## Recorded data
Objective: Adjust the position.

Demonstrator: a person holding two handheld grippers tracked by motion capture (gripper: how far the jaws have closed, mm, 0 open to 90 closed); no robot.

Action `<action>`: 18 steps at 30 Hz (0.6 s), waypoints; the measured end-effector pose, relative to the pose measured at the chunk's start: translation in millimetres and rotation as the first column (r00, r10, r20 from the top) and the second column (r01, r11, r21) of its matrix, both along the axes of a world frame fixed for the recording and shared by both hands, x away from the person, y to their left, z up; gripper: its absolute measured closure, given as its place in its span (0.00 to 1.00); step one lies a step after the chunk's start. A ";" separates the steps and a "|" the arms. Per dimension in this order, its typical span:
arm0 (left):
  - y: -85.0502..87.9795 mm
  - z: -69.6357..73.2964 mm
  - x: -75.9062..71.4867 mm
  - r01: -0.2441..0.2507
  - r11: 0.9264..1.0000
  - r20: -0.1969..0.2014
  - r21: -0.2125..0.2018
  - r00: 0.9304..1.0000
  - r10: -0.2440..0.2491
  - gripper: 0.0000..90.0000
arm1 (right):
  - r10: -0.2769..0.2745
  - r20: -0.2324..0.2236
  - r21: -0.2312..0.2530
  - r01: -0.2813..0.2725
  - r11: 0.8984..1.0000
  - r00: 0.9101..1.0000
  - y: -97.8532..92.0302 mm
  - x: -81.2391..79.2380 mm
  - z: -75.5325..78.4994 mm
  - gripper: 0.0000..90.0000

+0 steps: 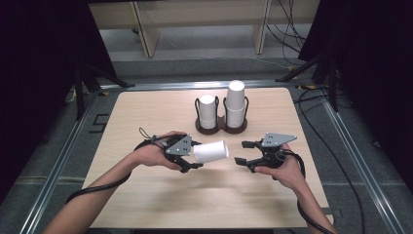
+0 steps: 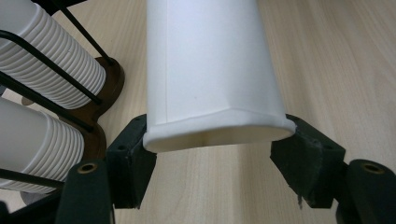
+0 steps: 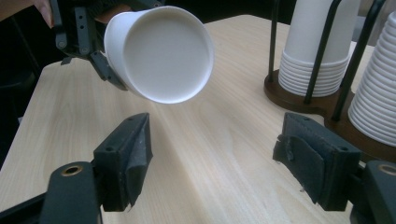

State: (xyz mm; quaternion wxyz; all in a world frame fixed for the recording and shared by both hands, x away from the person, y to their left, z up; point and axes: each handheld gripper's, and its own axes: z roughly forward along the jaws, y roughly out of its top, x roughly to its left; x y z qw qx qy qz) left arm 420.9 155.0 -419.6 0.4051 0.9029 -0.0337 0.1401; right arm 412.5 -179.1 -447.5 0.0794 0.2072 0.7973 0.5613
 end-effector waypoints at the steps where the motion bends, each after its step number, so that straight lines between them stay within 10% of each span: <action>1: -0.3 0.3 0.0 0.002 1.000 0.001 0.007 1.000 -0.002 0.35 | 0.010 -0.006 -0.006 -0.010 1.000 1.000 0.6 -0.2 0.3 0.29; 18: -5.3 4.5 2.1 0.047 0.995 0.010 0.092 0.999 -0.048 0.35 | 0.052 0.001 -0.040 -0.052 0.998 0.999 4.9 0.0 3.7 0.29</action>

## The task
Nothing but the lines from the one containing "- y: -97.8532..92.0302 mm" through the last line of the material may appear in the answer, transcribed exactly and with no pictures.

## Solution to this task
  - y: -97.8532..92.0302 mm
  - x: -81.2391..79.2380 mm
  - z: -75.5325..78.4994 mm
  - gripper: 0.0000..90.0000

+0 steps: 
+0 steps: 
+0 steps: 

State: (xyz mm; quaternion wxyz; all in a world frame fixed for the recording and shared by both hands, x away from the person, y to their left, z up; point and axes: each handheld gripper's, and its own axes: z roughly forward along the jaws, y roughly out of its top, x roughly to its left; x y z qw qx qy qz) left arm 420.9 155.0 -419.6 0.4051 0.9029 -0.0337 0.1401; right arm 412.5 -179.1 -447.5 0.0794 0.2072 0.7973 0.5613
 end-effector waypoints at the steps where the motion bends, each after its step number, so that straight lines between them stay within 10% of each span: <action>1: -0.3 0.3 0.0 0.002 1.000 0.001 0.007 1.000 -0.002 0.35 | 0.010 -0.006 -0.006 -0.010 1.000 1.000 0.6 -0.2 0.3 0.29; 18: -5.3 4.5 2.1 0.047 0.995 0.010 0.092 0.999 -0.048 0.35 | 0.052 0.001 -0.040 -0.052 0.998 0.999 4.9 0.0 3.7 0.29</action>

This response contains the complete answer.